▶ **What is being asked**: From the top of the records below, return each line exactly, ending with the line that contains "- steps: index".

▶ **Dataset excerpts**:

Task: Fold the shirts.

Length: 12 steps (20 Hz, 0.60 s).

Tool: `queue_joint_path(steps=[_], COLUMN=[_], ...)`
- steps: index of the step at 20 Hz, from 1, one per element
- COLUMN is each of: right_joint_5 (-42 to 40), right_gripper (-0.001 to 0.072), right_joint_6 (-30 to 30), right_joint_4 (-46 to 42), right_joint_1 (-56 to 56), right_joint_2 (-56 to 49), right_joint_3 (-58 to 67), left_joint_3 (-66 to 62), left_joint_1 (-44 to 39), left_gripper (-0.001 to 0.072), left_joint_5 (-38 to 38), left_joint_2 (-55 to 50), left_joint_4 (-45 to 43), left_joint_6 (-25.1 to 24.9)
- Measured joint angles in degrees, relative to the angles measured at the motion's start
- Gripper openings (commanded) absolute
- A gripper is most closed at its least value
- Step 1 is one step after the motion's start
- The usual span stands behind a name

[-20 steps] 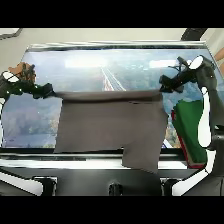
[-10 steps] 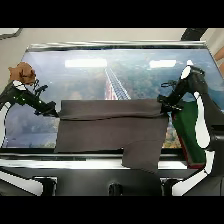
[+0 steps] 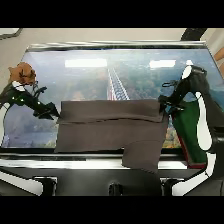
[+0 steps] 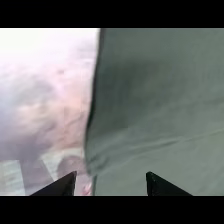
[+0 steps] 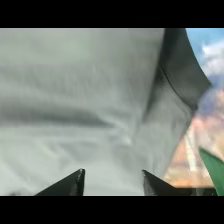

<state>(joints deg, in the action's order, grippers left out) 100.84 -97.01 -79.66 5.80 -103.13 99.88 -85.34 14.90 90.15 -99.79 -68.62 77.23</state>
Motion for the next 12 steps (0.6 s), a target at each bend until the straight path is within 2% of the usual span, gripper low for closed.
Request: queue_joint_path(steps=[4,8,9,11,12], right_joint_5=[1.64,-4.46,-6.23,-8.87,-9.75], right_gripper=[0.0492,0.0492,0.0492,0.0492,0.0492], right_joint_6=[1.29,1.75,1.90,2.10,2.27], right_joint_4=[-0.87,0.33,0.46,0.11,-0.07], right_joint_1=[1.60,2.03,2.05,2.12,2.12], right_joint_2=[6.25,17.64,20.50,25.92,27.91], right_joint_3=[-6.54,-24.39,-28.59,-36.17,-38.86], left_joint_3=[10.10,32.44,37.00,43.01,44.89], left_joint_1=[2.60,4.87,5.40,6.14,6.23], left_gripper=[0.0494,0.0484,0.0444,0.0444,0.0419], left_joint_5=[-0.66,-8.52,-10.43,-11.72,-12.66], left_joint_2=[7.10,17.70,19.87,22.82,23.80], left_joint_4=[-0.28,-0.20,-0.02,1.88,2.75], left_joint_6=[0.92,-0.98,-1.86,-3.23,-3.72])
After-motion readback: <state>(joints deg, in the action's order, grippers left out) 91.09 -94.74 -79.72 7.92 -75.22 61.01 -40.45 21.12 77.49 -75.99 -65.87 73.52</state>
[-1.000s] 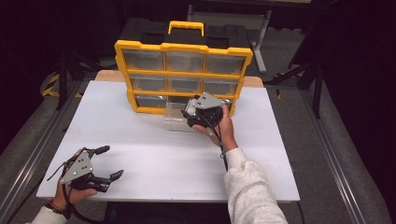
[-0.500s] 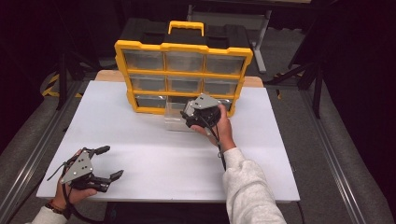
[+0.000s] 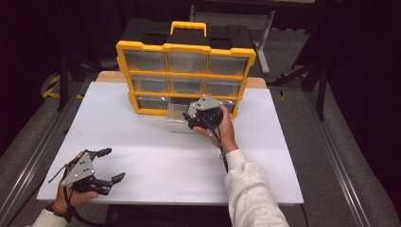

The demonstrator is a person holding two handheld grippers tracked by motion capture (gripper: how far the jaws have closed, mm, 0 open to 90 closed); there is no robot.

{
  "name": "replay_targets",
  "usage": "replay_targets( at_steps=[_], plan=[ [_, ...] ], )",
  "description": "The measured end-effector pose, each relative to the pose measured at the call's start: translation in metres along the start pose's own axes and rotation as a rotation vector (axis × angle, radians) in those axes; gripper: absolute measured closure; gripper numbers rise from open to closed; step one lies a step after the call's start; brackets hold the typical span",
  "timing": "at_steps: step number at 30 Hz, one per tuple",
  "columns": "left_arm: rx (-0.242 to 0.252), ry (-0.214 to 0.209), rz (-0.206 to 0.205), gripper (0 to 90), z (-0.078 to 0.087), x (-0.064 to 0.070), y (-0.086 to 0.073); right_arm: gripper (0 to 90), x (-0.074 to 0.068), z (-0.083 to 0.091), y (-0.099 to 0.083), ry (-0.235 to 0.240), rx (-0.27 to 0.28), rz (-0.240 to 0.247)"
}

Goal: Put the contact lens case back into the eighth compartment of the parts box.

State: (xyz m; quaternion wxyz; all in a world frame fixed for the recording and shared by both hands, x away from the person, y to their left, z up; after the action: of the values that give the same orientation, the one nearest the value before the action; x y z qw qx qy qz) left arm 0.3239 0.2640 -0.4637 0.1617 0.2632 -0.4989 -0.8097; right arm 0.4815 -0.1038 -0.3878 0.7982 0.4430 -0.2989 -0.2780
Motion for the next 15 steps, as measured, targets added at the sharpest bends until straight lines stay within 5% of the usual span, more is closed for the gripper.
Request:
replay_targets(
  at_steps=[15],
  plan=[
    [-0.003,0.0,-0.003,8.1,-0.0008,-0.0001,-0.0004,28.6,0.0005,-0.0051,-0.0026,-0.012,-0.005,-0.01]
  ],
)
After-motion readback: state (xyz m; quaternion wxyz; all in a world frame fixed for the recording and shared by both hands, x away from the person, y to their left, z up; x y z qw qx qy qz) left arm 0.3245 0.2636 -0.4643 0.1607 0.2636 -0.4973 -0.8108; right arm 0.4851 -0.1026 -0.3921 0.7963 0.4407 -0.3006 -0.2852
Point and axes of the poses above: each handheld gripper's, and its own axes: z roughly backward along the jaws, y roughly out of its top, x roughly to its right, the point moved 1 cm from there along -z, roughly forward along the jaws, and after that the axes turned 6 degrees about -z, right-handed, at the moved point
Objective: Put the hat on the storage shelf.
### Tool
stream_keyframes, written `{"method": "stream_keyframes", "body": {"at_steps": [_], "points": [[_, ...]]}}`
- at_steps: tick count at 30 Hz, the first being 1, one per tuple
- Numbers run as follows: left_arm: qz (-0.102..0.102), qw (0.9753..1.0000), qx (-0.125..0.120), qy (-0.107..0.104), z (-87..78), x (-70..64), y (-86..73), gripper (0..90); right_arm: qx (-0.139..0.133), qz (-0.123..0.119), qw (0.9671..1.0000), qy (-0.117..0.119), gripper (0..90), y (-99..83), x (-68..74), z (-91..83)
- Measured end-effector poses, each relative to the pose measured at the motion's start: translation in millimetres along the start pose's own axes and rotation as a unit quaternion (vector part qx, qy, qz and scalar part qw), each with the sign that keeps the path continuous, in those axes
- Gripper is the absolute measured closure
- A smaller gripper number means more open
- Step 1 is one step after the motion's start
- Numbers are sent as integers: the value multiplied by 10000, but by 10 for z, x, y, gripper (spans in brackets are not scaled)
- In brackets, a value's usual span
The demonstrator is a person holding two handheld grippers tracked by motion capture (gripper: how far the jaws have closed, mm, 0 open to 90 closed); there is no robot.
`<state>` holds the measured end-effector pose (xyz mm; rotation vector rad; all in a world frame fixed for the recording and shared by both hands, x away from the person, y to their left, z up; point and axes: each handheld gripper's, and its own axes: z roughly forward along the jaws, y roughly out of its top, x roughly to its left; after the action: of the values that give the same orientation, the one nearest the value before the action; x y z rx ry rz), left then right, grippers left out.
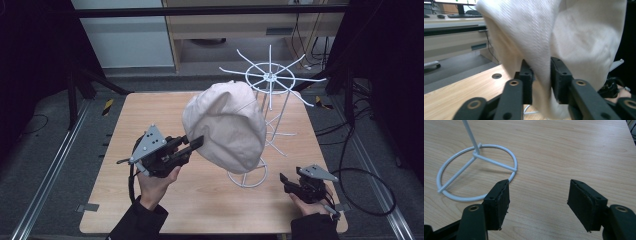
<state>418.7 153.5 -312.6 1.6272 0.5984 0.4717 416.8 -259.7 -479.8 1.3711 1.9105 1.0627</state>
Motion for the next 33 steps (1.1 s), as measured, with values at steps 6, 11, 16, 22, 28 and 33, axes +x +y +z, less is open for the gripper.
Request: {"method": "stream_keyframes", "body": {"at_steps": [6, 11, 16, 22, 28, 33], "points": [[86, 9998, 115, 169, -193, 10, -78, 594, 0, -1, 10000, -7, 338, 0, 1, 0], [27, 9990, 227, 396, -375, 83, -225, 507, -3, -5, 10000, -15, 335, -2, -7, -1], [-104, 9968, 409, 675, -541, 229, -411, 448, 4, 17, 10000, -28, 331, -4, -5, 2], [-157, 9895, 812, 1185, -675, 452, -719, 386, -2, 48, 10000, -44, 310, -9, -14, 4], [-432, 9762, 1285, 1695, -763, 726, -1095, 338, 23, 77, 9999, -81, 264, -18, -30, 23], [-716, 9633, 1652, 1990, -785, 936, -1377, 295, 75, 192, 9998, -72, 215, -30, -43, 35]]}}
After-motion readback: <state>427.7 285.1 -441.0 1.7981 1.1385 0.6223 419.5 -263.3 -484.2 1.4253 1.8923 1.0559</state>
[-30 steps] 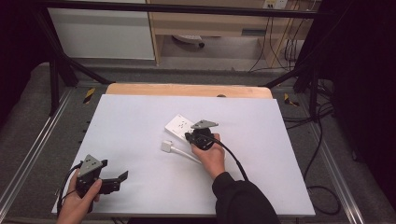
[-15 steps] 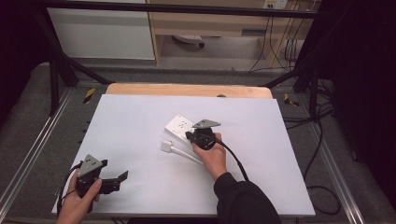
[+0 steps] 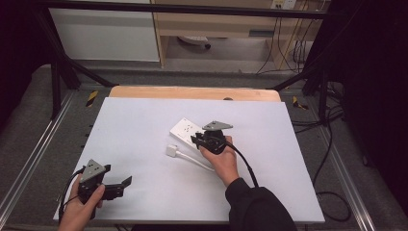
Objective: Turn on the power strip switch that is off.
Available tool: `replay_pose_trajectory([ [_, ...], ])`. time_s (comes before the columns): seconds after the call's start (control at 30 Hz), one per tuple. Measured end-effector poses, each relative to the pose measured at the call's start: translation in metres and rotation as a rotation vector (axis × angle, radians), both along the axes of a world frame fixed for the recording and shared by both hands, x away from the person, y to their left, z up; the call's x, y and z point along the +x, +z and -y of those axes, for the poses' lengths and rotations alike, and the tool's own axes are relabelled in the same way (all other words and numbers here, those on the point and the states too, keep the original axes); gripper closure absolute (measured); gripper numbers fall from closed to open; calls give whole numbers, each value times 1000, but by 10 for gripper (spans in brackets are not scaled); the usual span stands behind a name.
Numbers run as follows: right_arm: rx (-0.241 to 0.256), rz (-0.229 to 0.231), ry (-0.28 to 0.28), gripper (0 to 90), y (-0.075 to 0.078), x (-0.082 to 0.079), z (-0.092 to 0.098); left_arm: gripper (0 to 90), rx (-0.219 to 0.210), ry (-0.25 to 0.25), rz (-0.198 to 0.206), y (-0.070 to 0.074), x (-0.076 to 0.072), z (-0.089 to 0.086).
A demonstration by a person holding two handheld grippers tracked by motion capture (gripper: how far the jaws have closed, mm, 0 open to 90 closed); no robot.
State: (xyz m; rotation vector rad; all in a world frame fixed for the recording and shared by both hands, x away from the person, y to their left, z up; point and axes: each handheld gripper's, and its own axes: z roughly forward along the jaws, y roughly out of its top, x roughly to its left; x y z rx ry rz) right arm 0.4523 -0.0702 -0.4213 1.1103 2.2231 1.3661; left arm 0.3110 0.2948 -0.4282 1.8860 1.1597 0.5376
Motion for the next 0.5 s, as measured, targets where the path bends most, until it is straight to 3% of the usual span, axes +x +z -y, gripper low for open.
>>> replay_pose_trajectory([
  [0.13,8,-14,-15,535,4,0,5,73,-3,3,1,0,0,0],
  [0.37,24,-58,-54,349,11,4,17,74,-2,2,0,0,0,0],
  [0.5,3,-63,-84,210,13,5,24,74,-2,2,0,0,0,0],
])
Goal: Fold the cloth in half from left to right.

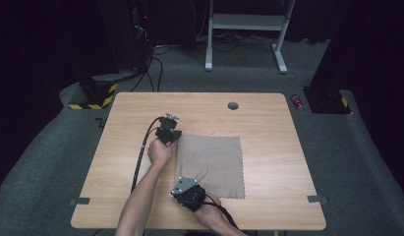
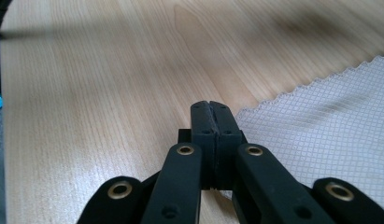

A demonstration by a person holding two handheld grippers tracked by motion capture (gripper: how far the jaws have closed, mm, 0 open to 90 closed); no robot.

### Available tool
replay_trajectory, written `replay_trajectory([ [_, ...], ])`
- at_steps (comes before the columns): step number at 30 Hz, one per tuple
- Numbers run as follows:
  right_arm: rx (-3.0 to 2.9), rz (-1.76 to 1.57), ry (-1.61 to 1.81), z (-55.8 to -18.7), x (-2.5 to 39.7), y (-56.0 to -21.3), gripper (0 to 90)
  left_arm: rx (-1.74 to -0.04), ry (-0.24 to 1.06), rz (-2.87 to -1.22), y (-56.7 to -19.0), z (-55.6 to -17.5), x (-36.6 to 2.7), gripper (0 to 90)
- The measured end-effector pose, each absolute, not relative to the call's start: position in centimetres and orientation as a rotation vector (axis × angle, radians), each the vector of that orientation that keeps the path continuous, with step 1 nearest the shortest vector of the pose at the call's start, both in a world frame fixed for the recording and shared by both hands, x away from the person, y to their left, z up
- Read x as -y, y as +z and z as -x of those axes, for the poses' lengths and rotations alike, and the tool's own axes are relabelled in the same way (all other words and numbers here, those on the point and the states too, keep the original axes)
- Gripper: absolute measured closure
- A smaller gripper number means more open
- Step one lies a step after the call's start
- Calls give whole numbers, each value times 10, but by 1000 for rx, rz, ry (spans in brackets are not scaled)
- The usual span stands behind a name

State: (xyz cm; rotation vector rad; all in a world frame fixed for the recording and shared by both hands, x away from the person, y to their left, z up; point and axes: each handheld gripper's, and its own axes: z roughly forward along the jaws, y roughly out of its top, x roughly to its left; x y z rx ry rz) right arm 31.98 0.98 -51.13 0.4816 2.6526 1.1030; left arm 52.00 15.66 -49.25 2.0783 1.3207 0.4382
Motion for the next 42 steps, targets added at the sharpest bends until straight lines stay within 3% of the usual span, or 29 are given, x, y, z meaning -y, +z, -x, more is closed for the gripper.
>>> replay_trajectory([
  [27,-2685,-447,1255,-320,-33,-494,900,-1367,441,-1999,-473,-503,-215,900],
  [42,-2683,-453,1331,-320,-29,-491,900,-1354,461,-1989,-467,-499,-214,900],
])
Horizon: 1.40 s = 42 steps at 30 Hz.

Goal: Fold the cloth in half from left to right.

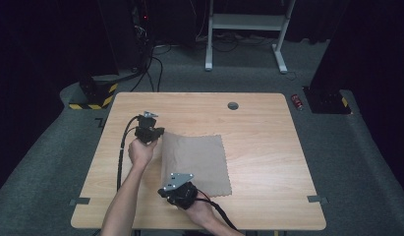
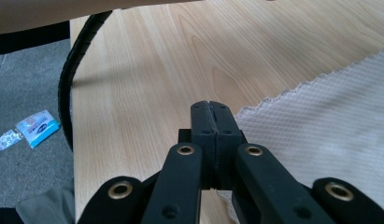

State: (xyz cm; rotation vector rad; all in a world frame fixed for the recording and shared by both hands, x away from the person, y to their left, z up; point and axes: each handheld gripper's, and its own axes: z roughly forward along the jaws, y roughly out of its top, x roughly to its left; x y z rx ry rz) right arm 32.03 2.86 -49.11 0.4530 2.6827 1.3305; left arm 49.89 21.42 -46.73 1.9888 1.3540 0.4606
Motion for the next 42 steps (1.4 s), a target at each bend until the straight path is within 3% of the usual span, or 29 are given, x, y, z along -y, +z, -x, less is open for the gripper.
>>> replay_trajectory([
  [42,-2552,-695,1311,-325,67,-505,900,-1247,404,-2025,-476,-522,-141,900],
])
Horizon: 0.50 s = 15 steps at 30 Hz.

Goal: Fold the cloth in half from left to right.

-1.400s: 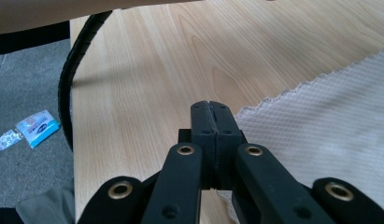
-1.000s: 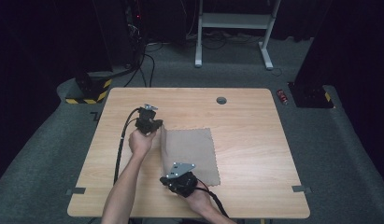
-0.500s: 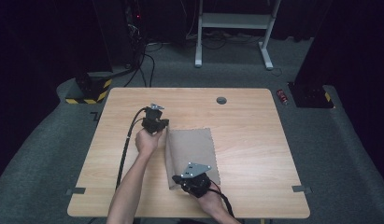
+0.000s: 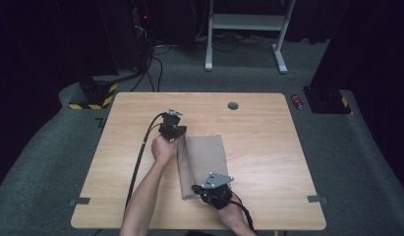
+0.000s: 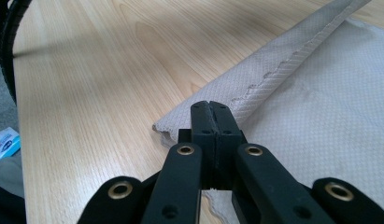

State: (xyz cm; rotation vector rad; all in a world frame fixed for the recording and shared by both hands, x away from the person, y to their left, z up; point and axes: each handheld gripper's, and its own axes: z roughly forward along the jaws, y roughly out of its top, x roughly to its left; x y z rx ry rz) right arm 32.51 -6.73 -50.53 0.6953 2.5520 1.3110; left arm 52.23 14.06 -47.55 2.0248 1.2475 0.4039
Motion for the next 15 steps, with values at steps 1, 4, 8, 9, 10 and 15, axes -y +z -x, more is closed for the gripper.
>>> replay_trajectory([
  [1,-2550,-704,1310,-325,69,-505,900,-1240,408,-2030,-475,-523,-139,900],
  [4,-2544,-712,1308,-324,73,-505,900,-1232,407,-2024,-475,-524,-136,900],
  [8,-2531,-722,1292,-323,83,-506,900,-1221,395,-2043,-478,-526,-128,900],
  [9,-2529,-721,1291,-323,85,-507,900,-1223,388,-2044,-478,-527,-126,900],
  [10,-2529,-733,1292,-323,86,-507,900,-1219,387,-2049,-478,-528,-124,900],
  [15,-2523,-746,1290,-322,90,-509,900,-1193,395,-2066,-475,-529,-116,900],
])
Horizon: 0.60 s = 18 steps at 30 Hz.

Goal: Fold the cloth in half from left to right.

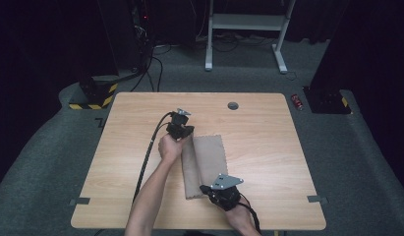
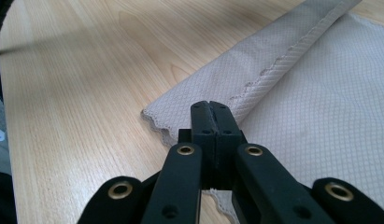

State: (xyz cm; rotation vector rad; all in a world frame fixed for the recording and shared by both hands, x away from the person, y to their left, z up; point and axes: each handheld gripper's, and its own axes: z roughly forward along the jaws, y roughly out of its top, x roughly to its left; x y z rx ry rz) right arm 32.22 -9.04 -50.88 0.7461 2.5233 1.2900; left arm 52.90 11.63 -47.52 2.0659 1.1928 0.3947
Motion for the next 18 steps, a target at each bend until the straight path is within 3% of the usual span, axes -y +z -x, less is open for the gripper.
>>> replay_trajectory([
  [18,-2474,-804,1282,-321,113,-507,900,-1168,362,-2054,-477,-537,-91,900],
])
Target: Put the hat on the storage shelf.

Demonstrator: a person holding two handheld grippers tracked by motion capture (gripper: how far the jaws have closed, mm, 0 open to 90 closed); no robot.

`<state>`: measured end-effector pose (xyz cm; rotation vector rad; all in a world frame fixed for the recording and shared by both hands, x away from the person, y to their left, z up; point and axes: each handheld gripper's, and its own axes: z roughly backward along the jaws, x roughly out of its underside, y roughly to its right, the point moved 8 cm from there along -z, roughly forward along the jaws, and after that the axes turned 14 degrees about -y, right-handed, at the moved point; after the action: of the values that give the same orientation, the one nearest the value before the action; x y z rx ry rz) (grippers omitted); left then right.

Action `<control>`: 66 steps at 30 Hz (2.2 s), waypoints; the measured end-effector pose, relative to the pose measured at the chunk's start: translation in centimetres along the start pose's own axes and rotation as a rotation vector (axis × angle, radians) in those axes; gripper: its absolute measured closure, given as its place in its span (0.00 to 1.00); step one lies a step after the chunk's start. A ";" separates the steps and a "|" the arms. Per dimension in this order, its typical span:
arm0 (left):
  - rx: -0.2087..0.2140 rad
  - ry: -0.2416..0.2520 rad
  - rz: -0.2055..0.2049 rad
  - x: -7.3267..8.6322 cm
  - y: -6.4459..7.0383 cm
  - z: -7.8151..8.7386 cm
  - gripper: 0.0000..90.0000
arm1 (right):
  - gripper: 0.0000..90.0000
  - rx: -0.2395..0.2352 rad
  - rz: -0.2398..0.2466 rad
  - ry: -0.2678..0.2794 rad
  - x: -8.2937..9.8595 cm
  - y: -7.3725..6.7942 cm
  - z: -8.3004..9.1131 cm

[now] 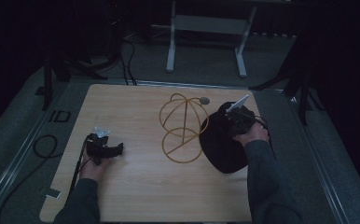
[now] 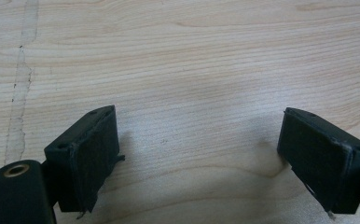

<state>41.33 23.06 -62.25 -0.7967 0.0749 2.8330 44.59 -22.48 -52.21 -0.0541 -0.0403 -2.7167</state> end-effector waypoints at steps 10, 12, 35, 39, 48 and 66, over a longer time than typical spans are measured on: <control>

▶ **Expected answer**:
Task: Fold the shirts.

Length: 12 steps (20 Hz, 0.60 s).

Tool: `queue_joint_path(steps=[_], COLUMN=[_], ...)`
- steps: index of the step at 20 Hz, from 1, one per element

Nothing else is needed to complete the answer.